Rcpp facilitates the interfacing C++ code with R. It allows for more computationally efficient code, but it also extends C/C++ with useful classes and functions. This is highly recommended for C++ programmers (or anyone who would like to learn C++) and for anyone that is interested in using C++ from R for computationally intensive work. There are also several packages that allow you to easily install and access various C++ libraries. Some examples are RcppArmadillo (my favorite) for using the Armadillo C++ linear algebra library with Rcpp, RcppEigen for using the Eigen numerical library, RcppGSL for using the GNU Scientific Library (GSL), and RcppEnsmallen for using the Ensmallen optimization library, and roptim for an interface to the C functions underlying the optim function in R. For an introduction to using the Rcpp package I would recommend starting with the book chapter in Advanced R on Rcpp, the github “book” Rcpp for Everyone, and the blog entry Introduction to Rcpp.

tesseract lets you use the tesseract optical character recognition (OCR) software from R. I have found this useful for reading data into R from a scanned document from a book or article, although it can be a little tricky to calibrate.

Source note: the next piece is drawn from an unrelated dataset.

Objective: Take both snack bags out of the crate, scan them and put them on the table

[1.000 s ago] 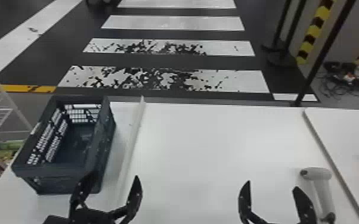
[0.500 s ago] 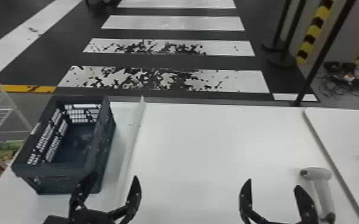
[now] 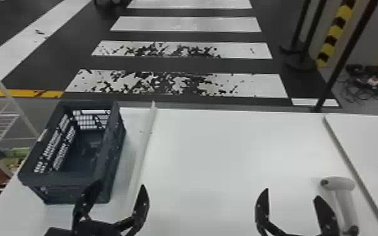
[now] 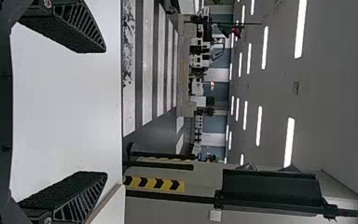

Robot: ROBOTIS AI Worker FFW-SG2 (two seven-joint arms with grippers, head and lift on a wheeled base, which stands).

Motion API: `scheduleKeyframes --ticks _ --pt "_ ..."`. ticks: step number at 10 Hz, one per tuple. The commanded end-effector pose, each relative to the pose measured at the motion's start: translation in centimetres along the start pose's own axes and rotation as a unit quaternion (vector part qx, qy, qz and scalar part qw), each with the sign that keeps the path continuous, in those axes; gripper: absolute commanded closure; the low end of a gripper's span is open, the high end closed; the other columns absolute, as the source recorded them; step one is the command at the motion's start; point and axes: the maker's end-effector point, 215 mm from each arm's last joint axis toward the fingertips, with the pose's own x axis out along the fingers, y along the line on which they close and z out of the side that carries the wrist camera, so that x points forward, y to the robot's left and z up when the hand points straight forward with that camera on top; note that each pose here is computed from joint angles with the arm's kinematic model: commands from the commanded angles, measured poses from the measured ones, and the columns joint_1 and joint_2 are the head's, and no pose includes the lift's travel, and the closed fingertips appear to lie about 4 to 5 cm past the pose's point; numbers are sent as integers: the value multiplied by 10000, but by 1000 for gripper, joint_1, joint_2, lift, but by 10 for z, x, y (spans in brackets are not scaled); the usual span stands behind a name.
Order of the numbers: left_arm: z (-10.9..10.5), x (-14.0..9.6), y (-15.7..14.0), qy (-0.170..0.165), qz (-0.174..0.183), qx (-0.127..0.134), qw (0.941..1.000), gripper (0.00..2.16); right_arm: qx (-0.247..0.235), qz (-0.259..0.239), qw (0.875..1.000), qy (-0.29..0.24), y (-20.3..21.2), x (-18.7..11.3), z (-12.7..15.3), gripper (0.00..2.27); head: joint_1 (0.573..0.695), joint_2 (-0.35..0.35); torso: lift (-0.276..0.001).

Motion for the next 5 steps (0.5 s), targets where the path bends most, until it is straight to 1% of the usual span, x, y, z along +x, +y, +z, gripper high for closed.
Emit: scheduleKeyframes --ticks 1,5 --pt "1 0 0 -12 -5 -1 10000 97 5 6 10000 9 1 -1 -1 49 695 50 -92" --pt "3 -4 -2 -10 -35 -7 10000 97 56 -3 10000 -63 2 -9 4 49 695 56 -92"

tidyr includes functions for “reshaping” data in various ways such as between “long form” (with one observation per row) and “wide form” with multiple observations per row. It is part of the “tidyverse” of R packages.

tidyverse is actually a collection of packages for manipulating and plotting including dplyr, forcats, lubridate, tidyr, and ggplot2. You can install all of these packages at once by installing the tidyverse package. Also you can load all of these packages at once with library(tidyverse).

trtools is a package I originally created for teaching, but now I and others also use it for research as well. It contains some data sets that I use in classes as well as several utility functions to facilitate certain kinds of tasks that are not (in my opinion) as easily done with other packages or functions. It is not available on CRAN so it cannot be installed using install.packages. To install it use remotes::install_github("trobinj/trtools") (assuming you already have the remotes package installed). Note that this package is a work in progress.

There are several packages that add new color pallets for use with the ggplot2 package. Several of based on themes such as the wesanderson package for color pallets used in Wes Anderson films, the ghibli package for pallets inspired by films produced by Studio Ghibli, and the gameofthrones package for pallets inspired by Game of Thrones.

Books

The following are some free books about using R that you might find useful. There are many other freely available books and other resources available online.

Advanced R covers some of the more advanced aspects of the R programming language.

Data Visualization for Social Science is a very nice book on visualization using R with the ggplot2 package and some supporting packages. And despite the title, this book would be useful for applications outside the social sciences.

R Packages is an introduction to creating your own R package. Making a R package is a useful way to organize your own R code and to disseminate that work to others.

R for Data Science is an introduction to R. It also features using some capabilities of the tidyverse packages (e.g., dplyr, tidyr, and ggplot2).

R Programming for Data Science is an introduction to R.